= INPUT DATA =

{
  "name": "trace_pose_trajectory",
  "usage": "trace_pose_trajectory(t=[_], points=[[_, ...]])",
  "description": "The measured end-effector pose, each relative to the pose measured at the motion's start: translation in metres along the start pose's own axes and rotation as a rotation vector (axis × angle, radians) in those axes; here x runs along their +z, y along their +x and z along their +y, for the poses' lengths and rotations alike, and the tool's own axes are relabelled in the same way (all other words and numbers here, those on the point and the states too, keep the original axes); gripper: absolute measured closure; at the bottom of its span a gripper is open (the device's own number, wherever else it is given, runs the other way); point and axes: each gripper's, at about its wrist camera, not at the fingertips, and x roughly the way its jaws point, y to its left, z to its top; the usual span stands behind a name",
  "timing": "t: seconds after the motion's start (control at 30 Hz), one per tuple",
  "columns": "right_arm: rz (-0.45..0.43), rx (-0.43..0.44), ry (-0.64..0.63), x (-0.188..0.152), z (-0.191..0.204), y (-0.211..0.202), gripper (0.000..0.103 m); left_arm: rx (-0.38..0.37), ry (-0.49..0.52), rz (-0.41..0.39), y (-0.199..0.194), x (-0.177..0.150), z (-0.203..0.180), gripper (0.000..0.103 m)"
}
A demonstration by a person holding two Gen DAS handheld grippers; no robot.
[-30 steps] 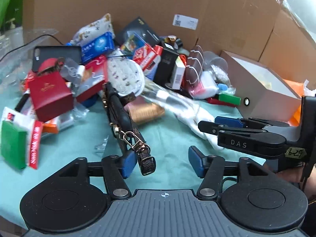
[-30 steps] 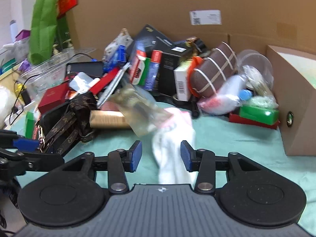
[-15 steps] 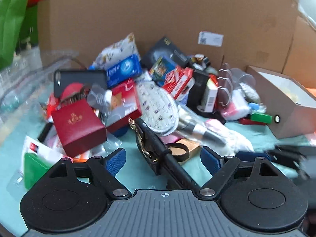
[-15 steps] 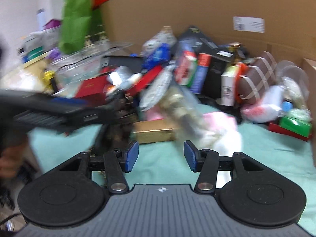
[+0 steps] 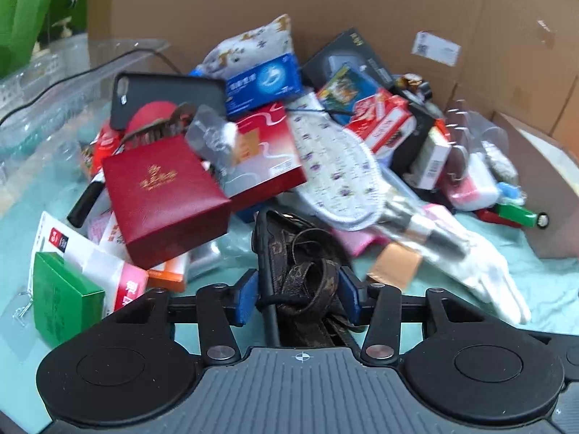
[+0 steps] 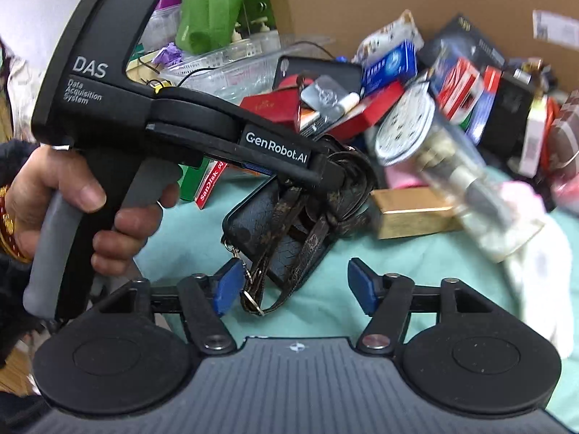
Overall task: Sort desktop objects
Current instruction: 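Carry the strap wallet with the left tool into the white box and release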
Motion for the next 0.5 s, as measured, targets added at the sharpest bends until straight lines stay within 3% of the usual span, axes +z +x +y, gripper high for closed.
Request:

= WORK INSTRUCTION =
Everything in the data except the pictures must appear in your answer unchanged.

= SOLUTION FOR THIS EXERCISE =
{
  "name": "trace_pose_trajectory",
  "usage": "trace_pose_trajectory(t=[_], points=[[_, ...]])",
  "description": "The measured end-effector pose, each relative to the pose measured at the motion's start: translation in metres along the start pose's own axes and rotation as a rotation vector (axis × angle, radians) in those axes; here x runs along their +z, y along their +x and z along their +y, for the poses' lengths and rotations alike, and the tool's own axes are relabelled in the same way (all other words and numbers here, those on the point and the states too, keep the original axes); gripper: absolute measured closure; at the bottom of its span a gripper is open (the device's own number, wherever else it is given, runs the other way); point and axes: each gripper's, at about its wrist camera, not at the fingertips, and x roughly the way its jaws point, y to its left, z to its top; the usual span stands behind a name",
  "timing": "t: seconds after the motion's start (control at 30 Hz), one per tuple",
  "columns": "right_arm: rz (-0.45..0.43), rx (-0.43..0.44), ry (-0.64..0.63), x (-0.188..0.152), z (-0.191..0.204), y (-0.211..0.202), gripper (0.000..0.103 m); left_arm: rx (-0.38..0.37), ry (-0.49..0.52), rz (-0.41..0.39), y (-0.199..0.194), x (-0.177..0.150), z (-0.203..0.180), gripper (0.000..0.103 m)"
}
A demonstration by a person holding two Gen DAS handheld grippers; no robot.
[-30 steps] 
[-30 steps] 
[-15 steps] 
[-15 steps] 
[+0 steps] 
[+0 steps] 
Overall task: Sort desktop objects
Current instruction: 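Carry the strap wallet with the left tool into the white box and release
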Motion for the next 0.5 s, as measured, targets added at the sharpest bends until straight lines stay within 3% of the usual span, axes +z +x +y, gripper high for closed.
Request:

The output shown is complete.